Another series of movies came out which are near and dear to my heart. The Chronicles of Narnia. The Lion, the Witch and the Wardrobe is simply superb. The next two movies, Prince Caspian and Voyage of the Dawn Treader were good but didn't touch the first one. The gospel overtones were not overbearing, but I love the story because it is an allegory for the gospel. It's unmistakable as to who Aslan represents. This story in particular would also play a part in how I DM'd in the future.

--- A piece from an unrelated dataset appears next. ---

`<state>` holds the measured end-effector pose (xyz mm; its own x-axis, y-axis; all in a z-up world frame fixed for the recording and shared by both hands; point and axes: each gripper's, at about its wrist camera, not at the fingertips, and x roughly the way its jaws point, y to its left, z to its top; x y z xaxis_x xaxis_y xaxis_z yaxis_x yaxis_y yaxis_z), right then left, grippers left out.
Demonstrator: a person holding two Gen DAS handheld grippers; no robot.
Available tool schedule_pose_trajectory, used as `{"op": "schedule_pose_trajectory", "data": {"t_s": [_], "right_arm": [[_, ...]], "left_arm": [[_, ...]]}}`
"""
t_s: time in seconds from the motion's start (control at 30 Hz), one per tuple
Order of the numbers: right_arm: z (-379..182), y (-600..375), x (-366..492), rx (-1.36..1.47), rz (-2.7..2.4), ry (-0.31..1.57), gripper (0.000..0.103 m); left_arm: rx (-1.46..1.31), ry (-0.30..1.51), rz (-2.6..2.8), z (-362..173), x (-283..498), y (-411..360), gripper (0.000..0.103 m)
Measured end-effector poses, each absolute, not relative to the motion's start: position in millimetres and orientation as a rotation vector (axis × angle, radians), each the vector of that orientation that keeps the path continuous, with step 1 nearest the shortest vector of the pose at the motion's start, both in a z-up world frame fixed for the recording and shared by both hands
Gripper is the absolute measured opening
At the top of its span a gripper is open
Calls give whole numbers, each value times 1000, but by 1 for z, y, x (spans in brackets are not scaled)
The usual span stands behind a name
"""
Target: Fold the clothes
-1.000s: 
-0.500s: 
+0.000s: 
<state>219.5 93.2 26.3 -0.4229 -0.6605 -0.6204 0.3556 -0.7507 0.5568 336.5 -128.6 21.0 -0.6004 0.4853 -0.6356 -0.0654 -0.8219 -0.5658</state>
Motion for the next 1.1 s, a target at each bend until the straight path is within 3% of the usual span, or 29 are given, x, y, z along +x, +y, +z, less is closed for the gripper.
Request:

"When I left you, I was but the learner, but now I am the master" -Darth Vader. But back to 2008 and our discovery of Fantasy Grounds. It didn't take me long to realize that I had to DM. I'd never been one, was always a player. I'm a completest. I hate unfinished business. And I have stories to tell. So when I took the wheel of the DM ship, where else was I going to go but back to Krynn? And I'd have to start over from the first module too. But looking at the modules 15 years later brought a very different perspective than when I first played through them. They are excellent modules but the first thing I started doing is incorporating my own story within the Dragonlance narrative. My imagination demanded it. Of course, Fantasy Grounds allowed my friend Randy to play from far away and reprise his role as Evro and my character Shandorf. And of course I had TJ and his son playing along with some others. But they were not there for the original Giant, Kua-toa and Underdark series that Gary Gygax created in the 70's, so I had to start from the very beginning. But I was content. Evro and Shandorf, gaming again.
So when the Dragonlance campaign ended two years later (we only played once a week), TJ DM'd for a few years. But when his schedule got complicated with his job, I had an idea to take my group's character's back in time to show them their origins. I wanted to revisit the old school modules, but they needed to be altered more than the Dragonlance modules. Don't get me wrong, they are great, but played through exactly as written? No. For example, in The Vault of the Drow, if the players find certain badges, all they have to do is show them and they have a free pass in the entire underdark. That wouldn't do. But where else could I go? I had to show my gaming group the old school ways. It had to be Greyhawk, retelling the story of the Underdark. Only, I had to make the stories my own. They were the framework, but I had my own ideas about the bigger story, incorporating other old school modules like White Plume Mountain, Tomb of Horrors, Lost Caverns of Tsojcanth, and Expedition to the Barrier Peaks. Sometimes I would gut an entire module and just use the map.
Not only that, I chronicled all our adventures in narrative form each week, calling them "The Chronicles of the Crew", recapping the previous week's adventures. I made slideshows set to music and even put together a collection of songs pertaining to each character for a "soundtrack" to the campaign. Anything to make it more cinematic. I was happy. Friends old and new were playing back in the campaign where it all began. We had come full circle.